Die EU bekräftigt das Ziel einer Verordnung zur Cybersicherheit. Im Fokus steht dabei auch ein verbesserter Schutz von Geräten im IoT durch Sicherheitszertifizierungen.

Im Oktober 2018 hat der Europäische Rat erneut dazu aufgerufen, Beschlüsse der EU zur Stärkung der IT-Sicherheit zeitnah umzusetzen. Neben der raschen Implementierung der NIS-Richtlinie in den Mitgliedstaaten beabsichtigt die EU insbesondere weiterhin den Erlass einer Verordnung zur Cybersicherheit. Ein Entwurf der Verordnung liegt seit Mai 2018 vor.

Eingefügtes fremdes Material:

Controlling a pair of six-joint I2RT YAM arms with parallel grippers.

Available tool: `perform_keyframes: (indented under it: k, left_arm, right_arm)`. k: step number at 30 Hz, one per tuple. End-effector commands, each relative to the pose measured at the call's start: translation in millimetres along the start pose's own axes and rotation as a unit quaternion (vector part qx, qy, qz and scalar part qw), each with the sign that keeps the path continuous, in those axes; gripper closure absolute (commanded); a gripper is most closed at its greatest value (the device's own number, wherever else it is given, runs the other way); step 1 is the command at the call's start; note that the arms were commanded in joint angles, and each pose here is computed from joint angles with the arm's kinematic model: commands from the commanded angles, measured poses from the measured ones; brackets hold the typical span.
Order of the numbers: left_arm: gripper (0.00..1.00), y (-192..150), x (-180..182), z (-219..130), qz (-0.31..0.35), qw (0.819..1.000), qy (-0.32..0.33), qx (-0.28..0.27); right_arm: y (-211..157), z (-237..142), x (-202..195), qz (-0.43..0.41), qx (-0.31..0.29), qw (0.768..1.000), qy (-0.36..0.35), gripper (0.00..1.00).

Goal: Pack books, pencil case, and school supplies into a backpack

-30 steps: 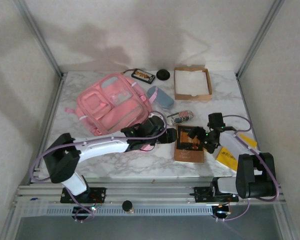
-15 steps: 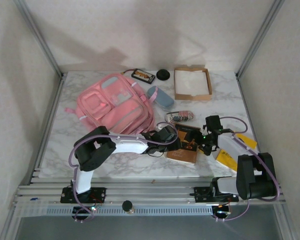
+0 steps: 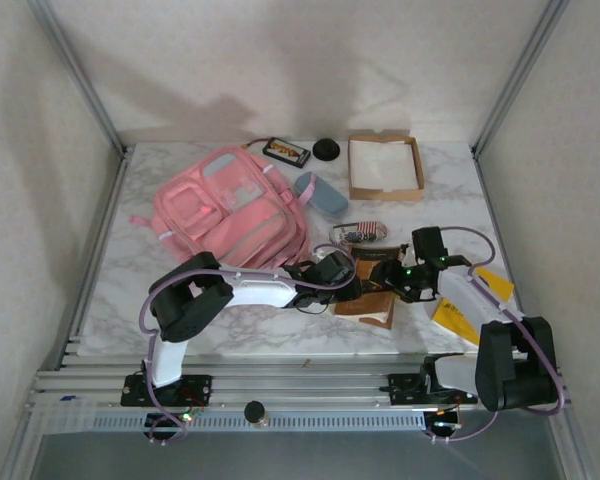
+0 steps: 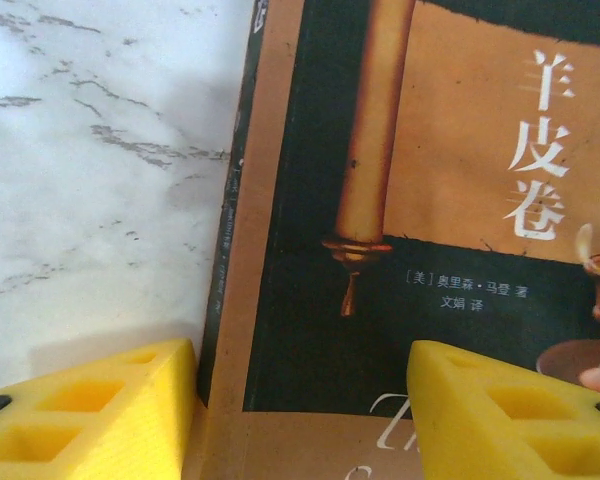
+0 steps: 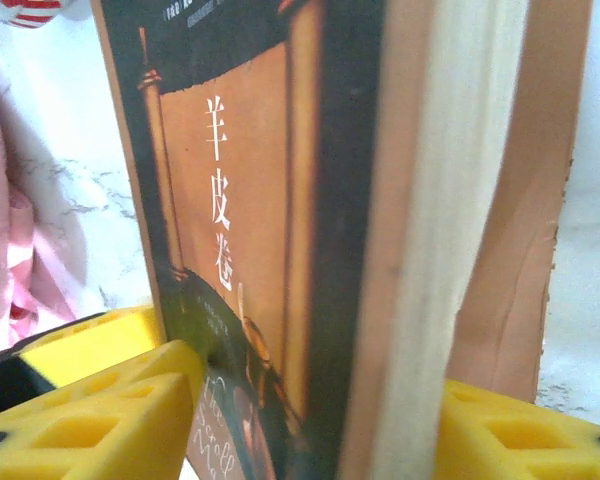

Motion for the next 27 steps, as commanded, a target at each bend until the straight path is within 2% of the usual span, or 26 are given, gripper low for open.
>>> perform_keyframes:
  k: [1,9,12,14,17,19,21,24,27]
  left_arm:
    - [0.43,-6,-1,6,0.006,1.000,0.007,0.008]
    - [0.44,-4,-2,5,0.014,1.000,0.014,0.006]
    - [0.44,-4,-2,5,0.016,1.000,0.014,0.006]
    - [0.44,-4,-1,5,0.017,1.000,0.018,0.005]
    - [0.45,-3,-2,5,0.020,1.000,0.016,0.006]
    - [0.44,-3,-2,5,0.021,1.000,0.020,0.006]
    - [0.44,-2,-3,5,0.022,1.000,0.016,0.005]
    - [0.45,-2,-4,6,0.022,1.000,0.016,0.008]
    - [0.44,1,-7,2,0.021,1.000,0.012,0.003]
  right_arm:
    - [-3,-13,21,-0.030,0.012,0.999,0.040,0.47]
    - [-2,-23,25,-0.039,0.002,0.999,0.034,0.66]
    - [-1,-25,25,-0.042,-0.002,0.999,0.025,0.70]
    - [-1,-27,27,-0.048,0.000,0.999,0.025,0.65]
    - [0,-30,31,-0.054,-0.002,0.998,0.036,0.74]
    - [1,-30,31,-0.057,-0.006,0.998,0.033,0.75]
    - [1,-26,30,-0.059,0.002,0.998,0.035,0.84]
    - [1,-24,30,-0.059,0.008,0.998,0.032,0.90]
    - [5,-33,34,-0.064,-0.011,0.997,0.029,1.00]
Point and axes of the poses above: each hand's point on the last joint's axis, 136 mm out from that joint toward the fingers, its own z axis out along the fingers, its own x axis along the line the jaws close on, y = z × x, the point moved 6 cm from there along -z, back along the fingers, and after that the axes turned 10 degrees about z, right-handed, at the moved point
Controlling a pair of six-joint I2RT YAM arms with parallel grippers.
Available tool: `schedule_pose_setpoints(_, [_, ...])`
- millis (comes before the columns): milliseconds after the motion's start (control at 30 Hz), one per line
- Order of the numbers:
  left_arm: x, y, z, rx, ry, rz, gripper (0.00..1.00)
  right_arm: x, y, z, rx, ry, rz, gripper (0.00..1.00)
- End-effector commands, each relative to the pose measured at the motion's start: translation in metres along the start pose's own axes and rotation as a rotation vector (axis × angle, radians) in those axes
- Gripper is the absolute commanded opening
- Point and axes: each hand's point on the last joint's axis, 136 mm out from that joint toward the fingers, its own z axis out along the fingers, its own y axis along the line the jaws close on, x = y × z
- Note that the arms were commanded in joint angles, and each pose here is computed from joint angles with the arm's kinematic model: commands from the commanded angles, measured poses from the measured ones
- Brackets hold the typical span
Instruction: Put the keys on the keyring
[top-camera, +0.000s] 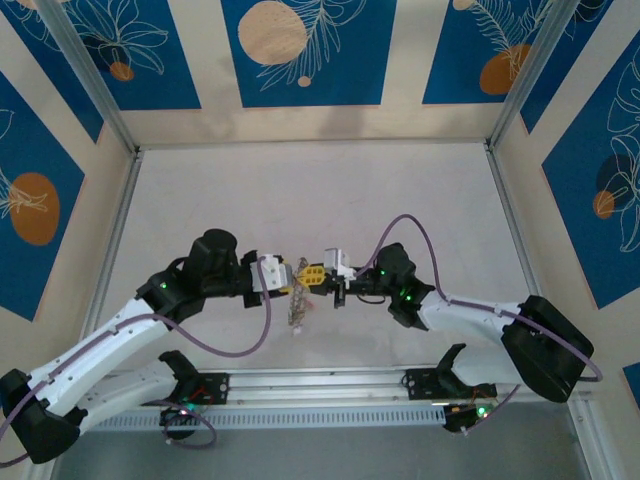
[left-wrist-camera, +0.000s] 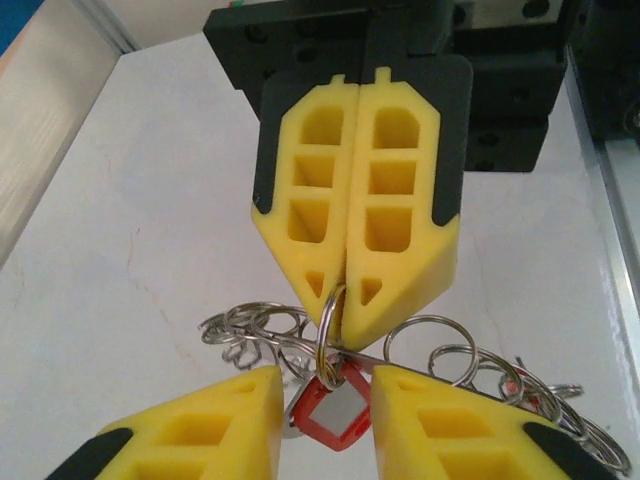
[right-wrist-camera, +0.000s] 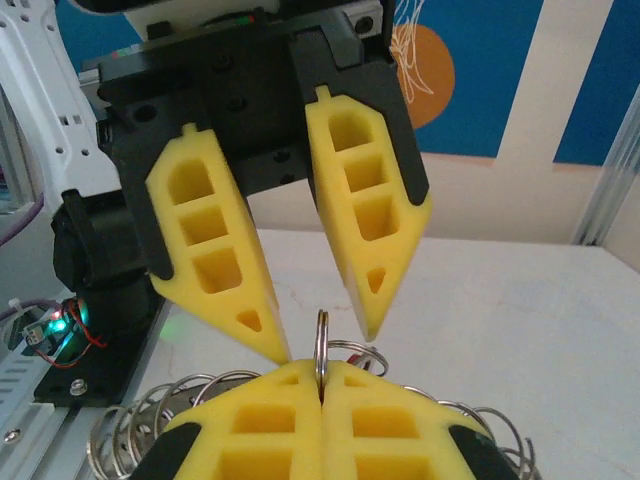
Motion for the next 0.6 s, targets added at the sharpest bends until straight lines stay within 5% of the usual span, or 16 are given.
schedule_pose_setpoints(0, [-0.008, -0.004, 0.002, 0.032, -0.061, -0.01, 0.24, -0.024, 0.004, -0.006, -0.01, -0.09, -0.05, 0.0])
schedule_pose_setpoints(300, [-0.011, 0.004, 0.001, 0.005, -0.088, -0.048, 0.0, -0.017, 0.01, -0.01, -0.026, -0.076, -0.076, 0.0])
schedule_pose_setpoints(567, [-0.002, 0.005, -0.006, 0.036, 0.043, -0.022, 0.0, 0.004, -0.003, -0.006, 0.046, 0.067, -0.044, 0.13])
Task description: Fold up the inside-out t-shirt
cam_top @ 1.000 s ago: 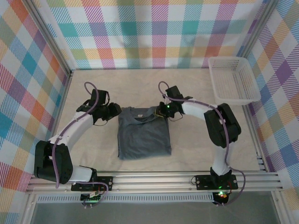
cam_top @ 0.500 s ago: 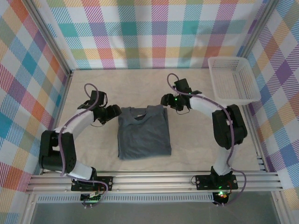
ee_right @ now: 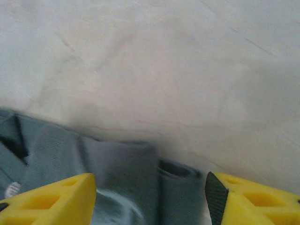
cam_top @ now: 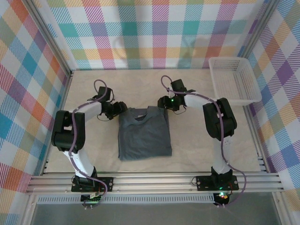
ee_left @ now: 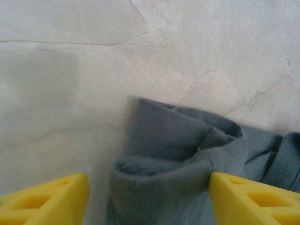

Ziel des Verordnungsvorschlages ist neben Ausbau und Stärkung der Europäischen Agentur für Netz- und Informationssicherheit (ENISA) die Einführung eines EU-weiten Zertifizierungsrahmens für die Cybersicherheit.

Unternehmen der IT-Branche sollen so die Möglichkeit zur EU-weiten Sicherheitszertifizierung ihrer IT-Produkte und Dienste erhalten. Vorgesehen sind dafür aktuell sog. Vertrauenswürdigkeitsstufen „niedrig“, „mittel“ oder „hoch“. IT-Produkte mit Vertrauenswürdigkeitsstufe „niedrig“ soll der Hersteller selbst zertifizieren können, für Produkte der Stufen „mittel“ oder „hoch“ kann die Zertifizierung nur durch eine Konformitätsbewertungsstelle oder die nationale Cybersicherheitszertifizierungsstelle erfolgen. Der aktuelle Entwurf sieht die Zertifizierung als nicht verpflichtend, sondern freiwillig vor.

Die Verordnung zur Cybersicherheit soll im Herbst 2018 inhaltlich finalisiert und bis Anfang 2019 beschlossen werden.